* Exercise objective: Copy each entry precisely as written, and do not carry over the pictures.

* Study material:
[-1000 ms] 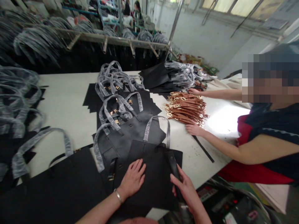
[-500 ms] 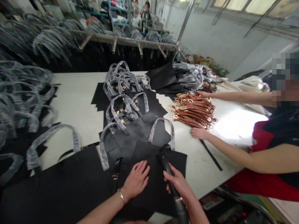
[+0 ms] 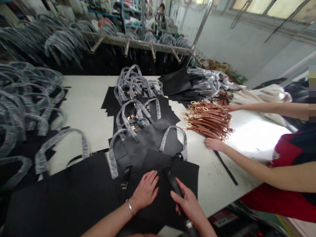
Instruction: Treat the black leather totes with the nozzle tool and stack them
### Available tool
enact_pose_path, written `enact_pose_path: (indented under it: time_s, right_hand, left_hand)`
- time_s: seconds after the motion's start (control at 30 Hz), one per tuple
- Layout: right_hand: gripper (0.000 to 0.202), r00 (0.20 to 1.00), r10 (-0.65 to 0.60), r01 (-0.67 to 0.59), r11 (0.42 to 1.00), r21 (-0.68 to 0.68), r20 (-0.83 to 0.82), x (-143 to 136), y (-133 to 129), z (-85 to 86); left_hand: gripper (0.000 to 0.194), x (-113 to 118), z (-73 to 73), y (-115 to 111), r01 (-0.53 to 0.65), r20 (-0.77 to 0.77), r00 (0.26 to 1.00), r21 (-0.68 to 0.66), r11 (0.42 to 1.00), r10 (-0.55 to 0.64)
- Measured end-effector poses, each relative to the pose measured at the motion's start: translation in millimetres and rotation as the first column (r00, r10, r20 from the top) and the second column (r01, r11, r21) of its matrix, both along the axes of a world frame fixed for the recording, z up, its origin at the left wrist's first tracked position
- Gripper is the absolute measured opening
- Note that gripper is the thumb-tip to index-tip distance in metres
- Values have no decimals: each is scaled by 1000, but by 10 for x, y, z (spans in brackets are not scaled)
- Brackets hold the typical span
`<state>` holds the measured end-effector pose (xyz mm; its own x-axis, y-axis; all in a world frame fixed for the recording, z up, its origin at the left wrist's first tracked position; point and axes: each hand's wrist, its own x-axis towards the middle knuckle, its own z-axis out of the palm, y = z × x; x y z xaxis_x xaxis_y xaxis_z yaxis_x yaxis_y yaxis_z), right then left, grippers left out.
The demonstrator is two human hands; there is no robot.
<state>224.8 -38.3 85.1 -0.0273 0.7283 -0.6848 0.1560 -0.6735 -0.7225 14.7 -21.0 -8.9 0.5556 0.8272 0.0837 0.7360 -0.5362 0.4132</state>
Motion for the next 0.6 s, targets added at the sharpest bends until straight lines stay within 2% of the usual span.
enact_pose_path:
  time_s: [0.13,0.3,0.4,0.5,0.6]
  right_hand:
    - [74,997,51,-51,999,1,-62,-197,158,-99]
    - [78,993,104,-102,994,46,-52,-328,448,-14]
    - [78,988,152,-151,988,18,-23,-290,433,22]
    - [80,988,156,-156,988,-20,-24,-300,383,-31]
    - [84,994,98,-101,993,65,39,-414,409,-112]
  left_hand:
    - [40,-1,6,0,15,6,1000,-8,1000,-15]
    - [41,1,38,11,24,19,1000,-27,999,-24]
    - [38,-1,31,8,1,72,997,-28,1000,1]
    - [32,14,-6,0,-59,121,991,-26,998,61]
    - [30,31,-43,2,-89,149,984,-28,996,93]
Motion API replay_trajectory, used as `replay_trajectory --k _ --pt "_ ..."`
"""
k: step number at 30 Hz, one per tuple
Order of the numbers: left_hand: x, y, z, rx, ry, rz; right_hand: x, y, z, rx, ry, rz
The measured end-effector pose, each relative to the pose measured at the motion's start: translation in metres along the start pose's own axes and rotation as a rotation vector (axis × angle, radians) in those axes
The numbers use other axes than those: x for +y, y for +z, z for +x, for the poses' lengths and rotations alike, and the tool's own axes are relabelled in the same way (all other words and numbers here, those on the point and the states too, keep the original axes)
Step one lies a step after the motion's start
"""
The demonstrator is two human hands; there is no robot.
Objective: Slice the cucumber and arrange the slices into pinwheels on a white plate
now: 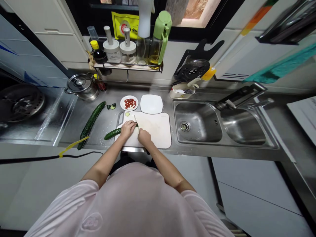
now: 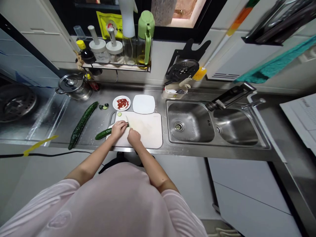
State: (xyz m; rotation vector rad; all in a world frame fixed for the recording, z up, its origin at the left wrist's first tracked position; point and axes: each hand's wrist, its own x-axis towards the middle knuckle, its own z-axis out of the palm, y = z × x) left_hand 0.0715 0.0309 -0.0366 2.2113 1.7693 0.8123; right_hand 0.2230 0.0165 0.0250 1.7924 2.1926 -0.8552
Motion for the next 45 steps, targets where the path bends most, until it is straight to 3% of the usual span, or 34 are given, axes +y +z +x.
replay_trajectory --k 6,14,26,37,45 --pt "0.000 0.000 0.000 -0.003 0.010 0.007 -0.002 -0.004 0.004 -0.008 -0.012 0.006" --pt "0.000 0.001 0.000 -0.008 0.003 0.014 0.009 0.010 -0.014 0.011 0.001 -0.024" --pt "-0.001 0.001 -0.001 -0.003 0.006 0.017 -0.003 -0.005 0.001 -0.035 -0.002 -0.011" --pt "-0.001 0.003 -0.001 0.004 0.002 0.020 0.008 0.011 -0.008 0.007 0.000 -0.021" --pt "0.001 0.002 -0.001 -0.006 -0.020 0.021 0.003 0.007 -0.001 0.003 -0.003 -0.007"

* Your solution:
[-1000 ms] 
[-500 ms] 
[+0 ms] 
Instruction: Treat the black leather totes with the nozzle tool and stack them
### Available tool
enact_pose_path, written `enact_pose_path: (indented under it: time_s, right_hand, left_hand)`
- time_s: seconds after the motion's start (control at 30 Hz), one per tuple
- Layout: right_hand: gripper (0.000 to 0.202), r00 (0.20 to 1.00), r10 (-0.65 to 0.60), r01 (-0.67 to 0.59), r11 (0.42 to 1.00), r21 (-0.68 to 0.68), r20 (-0.83 to 0.82), x (-143 to 136), y (-133 to 129), z (-85 to 86); left_hand: gripper (0.000 to 0.194), x (-113 to 118), z (-73 to 73), y (-115 to 111), r01 (-0.53 to 0.65), r20 (-0.77 to 0.77), r00 (0.26 to 1.00), r21 (-0.68 to 0.66), r11 (0.42 to 1.00), r10 (-0.55 to 0.64)
- Measured end-effector poses, each relative to the pose measured at the motion's start: translation in millimetres and rotation as the first column (r00, r10, r20 from the top) and the second column (r01, r11, r21) of its matrix, both along the axes of a world frame fixed for the recording, z up, its origin at the left wrist's first tracked position
- Gripper is the absolute measured opening
- Note that gripper is the thumb-tip to index-tip distance in metres
- Values have no decimals: each is scaled by 1000, but by 10 for x, y, z (spans in brackets are not scaled)
- Brackets hold the typical span
`<state>` holds the measured end-effector pose (xyz mm; its own x-axis, y-axis; all in a world frame fixed for the recording, z up, its origin at the left wrist's first tracked position; point and axes: each hand's wrist, its own x-axis towards the middle knuckle, its own z-axis out of the palm, y = z × x; x y z xaxis_x xaxis_y xaxis_z yaxis_x yaxis_y yaxis_z), right then left, grippers left out.
The demonstrator is two human hands; there is no robot.
<state>224.8 -38.3 85.1 -0.0273 0.7283 -0.6848 0.1560 -0.6735 -0.7225 14.7 -21.0 -8.9 0.5556 0.8272 0.0837 0.7360 -0.5362 0.4132</state>
Motion for the next 0.6 s, targets added at the sharpest bends until straight lines stay within 2% of the usual span.
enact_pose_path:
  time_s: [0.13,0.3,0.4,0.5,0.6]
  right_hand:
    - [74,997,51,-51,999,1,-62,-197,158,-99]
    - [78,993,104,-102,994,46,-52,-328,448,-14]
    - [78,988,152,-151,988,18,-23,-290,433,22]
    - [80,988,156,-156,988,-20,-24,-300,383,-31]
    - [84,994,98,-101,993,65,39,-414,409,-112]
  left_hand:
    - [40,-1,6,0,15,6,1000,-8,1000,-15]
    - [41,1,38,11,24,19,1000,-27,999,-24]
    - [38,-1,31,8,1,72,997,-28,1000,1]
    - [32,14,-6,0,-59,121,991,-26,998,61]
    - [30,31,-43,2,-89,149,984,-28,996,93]
Motion API replay_trajectory, used as `replay_trajectory --k _ --pt "_ ..."`
"""
k: step number at 30 Hz, one per tuple
Order of the numbers: left_hand: x, y, z, rx, ry, rz; right_hand: x, y, z, rx, ry, rz
The measured end-effector pose, each relative to the pose measured at the motion's start: translation in metres along the start pose's own axes and rotation as a rotation vector (axis × angle, radians) in those axes
The numbers use other axes than those: x for +y, y for +z, z for +x, for the poses' lengths and rotations alike, and the tool's own axes are relabelled in the same way (all other words and numbers here, those on the point and the states too, keep the original axes)
Step one lies a step after the motion's start
"""
The demonstrator is two human hands; there is no robot.
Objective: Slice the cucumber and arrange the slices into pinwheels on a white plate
now: 
now: 
State: (xyz m; rotation vector rad; all in a world frame fixed for the recording, z up, its origin at the left wrist's first tracked position; point and axes: each hand's wrist, its own x-axis towards the middle knuckle, its own z-axis out of the palm, y = z × x) left_hand 0.0715 0.0309 -0.0366 2.2113 1.7693 0.8123; right_hand 0.2230 0.0165 0.0250 1.7924 2.1926 -0.8552
Motion for the next 45 steps, targets where the path bends most, until it is straight to 3% of the usual span, or 34 are given, axes +y +z +x.
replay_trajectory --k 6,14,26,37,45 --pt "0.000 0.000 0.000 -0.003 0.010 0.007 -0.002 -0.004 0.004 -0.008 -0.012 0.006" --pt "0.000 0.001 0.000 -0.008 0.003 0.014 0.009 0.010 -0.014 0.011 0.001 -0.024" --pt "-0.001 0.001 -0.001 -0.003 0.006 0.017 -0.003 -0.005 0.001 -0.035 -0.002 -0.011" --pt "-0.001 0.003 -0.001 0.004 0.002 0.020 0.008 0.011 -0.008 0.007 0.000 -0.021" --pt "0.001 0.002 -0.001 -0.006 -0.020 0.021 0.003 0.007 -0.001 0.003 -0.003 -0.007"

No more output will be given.